> ABOUT THIS TASK
Write down every entry once more, exactly as it reads.

> SOURCE RECORDS
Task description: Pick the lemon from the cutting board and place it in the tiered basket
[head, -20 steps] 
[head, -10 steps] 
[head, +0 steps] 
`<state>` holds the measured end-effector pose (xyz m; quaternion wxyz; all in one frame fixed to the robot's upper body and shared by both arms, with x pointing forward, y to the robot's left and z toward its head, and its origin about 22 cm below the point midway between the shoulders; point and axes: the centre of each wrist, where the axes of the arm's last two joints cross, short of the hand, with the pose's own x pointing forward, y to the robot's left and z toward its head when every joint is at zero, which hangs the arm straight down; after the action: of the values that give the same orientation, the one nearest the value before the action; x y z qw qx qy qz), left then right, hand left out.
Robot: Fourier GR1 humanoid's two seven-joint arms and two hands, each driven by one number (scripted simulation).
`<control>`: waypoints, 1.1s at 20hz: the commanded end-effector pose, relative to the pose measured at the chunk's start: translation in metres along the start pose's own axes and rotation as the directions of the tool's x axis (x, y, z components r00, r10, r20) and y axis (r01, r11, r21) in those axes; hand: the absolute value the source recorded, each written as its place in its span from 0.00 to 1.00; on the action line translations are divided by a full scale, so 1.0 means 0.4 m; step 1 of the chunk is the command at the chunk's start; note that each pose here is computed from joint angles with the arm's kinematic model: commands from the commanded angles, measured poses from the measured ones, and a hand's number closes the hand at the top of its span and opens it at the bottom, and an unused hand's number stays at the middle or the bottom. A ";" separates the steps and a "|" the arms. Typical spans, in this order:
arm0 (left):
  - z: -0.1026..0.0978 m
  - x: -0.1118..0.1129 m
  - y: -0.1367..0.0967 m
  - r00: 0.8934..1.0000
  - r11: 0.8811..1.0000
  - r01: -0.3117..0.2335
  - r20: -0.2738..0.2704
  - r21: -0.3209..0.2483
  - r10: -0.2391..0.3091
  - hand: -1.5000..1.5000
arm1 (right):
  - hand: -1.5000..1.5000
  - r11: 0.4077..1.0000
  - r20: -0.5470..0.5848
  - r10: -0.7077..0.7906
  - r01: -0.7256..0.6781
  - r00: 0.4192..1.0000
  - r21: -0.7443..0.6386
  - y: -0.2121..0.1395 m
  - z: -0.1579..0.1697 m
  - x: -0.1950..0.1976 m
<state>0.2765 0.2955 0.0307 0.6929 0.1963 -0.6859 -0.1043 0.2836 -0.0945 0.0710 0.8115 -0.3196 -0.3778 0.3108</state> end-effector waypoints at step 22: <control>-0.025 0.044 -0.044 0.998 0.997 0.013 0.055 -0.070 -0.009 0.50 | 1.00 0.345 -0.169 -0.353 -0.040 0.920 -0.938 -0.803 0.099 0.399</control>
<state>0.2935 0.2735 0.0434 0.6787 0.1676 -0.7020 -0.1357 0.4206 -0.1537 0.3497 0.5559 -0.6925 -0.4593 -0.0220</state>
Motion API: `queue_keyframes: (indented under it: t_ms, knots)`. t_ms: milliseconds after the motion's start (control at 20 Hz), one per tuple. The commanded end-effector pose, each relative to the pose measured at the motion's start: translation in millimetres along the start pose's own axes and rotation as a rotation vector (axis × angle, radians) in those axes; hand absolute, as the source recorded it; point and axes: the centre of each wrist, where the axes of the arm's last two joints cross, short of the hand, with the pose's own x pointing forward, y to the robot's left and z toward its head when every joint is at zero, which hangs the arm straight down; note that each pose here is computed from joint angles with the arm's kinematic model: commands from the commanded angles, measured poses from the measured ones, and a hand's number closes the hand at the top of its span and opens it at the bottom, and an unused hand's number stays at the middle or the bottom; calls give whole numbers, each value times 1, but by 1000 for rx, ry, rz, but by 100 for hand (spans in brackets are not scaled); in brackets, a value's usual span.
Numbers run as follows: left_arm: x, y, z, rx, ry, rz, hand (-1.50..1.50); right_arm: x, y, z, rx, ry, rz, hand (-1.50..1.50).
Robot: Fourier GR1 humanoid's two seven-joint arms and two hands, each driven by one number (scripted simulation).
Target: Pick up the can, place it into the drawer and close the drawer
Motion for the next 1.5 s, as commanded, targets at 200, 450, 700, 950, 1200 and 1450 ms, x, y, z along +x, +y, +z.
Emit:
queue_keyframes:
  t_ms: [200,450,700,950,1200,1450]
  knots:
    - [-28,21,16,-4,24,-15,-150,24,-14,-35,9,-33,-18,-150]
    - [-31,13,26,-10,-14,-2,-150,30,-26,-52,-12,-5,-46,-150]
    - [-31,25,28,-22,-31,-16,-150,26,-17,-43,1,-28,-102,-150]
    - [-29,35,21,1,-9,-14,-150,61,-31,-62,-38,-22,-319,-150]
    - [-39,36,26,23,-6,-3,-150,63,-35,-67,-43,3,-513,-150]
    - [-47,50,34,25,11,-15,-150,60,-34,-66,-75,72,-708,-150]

> WRITTEN SOLUTION
Task description: Pick the lemon from the cutting board and place it in the tiered basket
[head, -20 steps] 
[head, -10 steps] 
[head, +0 steps] 
`<state>` holds the measured end-effector pose (xyz m; quaternion wxyz; all in one frame fixed to the robot's upper body and shared by both arms, with x pointing forward, y to the robot's left and z toward its head, and its origin about 22 cm below the point midway between the shoulders; point and axes: the centre of each wrist, where the axes of the arm's last two joints cross, short of the hand, with the pose's own x pointing forward, y to the robot's left and z toward its head when every joint is at zero, which hangs the arm straight down; after the action: of the values that give the same orientation, the one nearest the value before the action; x y z qw qx qy qz), left then right, hand left out.
Robot: Fourier GR1 humanoid's two seven-joint arms and two hands, each driven by one number (scripted simulation).
`<control>`: waypoints, 1.1s at 20hz: the commanded end-effector pose, relative to the pose measured at the chunk's start: translation in metres along the start pose's own axes and rotation as the directions of the tool's x axis (x, y, z components r00, r10, r20) and y axis (r01, r11, r21) in those axes; hand: the absolute value the source recorded, each written as its place in its span from 0.00 to 1.00; on the action line translations are divided by a full scale, so 1.0 means 0.4 m; step 1 of the chunk is the command at the chunk's start; note that each pose here is computed from joint angles with the arm's kinematic model: commands from the commanded angles, measured poses from the measured ones, and a hand's number closes the hand at the top of its span and opens it at the bottom, and an unused hand's number stays at the middle or the bottom. A ";" separates the steps and a "|" the arms. Typical spans, in this order:
arm0 (left):
  - z: -0.1026..0.0978 m
  - x: -0.1118..0.1129 m
  - y: -0.1367..0.0967 m
  - r00: 0.8934..1.0000
  - r11: 0.8811..1.0000
  - r01: -0.3117..0.2335
  - r20: -0.2738..0.2704
  - r21: -0.3209..0.2483
  - r10: -0.2391..0.3091
  - hand: -1.5000..1.5000
arm1 (right):
  - hand: -1.5000..1.5000
  - r11: 0.4077..1.0000
  - r20: -0.5470..0.5848
  - r10: -0.7077..0.7906
  - r01: -0.7256..0.6781
  - r00: 0.4192..1.0000
  - r21: -0.7443..0.6386
  - y: -0.2121..0.1395 m
  - z: -0.1579..0.1697 m
  - x: -0.1950..0.1976 m
<state>0.2765 0.2955 0.0307 0.6929 0.1963 -0.6859 -0.1043 0.2836 -0.0945 0.0710 0.8115 -0.3196 -0.3778 0.3108</state> end-effector waypoints at step 22: <control>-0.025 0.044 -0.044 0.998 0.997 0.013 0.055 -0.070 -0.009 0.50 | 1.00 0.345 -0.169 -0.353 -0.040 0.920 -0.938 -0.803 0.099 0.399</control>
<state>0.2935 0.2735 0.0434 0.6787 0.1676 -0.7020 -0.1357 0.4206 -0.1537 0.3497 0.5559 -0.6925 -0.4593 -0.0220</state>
Motion API: `queue_keyframes: (indented under it: t_ms, knots)`. t_ms: milliseconds after the motion's start (control at 20 Hz), one per tuple. The commanded end-effector pose, each relative to the pose measured at the motion's start: translation in millimetres along the start pose's own axes and rotation as a rotation vector (axis × angle, radians) in those axes; hand absolute, as the source recorded it; point and axes: the centre of each wrist, where the axes of the arm's last two joints cross, short of the hand, with the pose's own x pointing forward, y to the robot's left and z toward its head when every joint is at zero, which hangs the arm straight down; note that each pose here is computed from joint angles with the arm's kinematic model: commands from the commanded angles, measured poses from the measured ones, and a hand's number closes the hand at the top of its span and opens it at the bottom, and an unused hand's number stays at the middle or the bottom; calls give whole numbers, each value times 1, but by 1000 for rx, ry, rz, but by 100 for hand (spans in brackets are not scaled); in brackets, a value's usual span.
Numbers run as follows: left_arm: x, y, z, rx, ry, rz, hand (-1.50..1.50); right_arm: x, y, z, rx, ry, rz, hand (-1.50..1.50).
Robot: Fourier GR1 humanoid's two seven-joint arms and two hands, each driven by one number (scripted simulation).
Target: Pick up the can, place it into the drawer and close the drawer
Motion for the next 1.5 s, as commanded, targets at 200, 450, 700, 950, 1200 and 1450 ms, x, y, z along +x, +y, +z.
Emit:
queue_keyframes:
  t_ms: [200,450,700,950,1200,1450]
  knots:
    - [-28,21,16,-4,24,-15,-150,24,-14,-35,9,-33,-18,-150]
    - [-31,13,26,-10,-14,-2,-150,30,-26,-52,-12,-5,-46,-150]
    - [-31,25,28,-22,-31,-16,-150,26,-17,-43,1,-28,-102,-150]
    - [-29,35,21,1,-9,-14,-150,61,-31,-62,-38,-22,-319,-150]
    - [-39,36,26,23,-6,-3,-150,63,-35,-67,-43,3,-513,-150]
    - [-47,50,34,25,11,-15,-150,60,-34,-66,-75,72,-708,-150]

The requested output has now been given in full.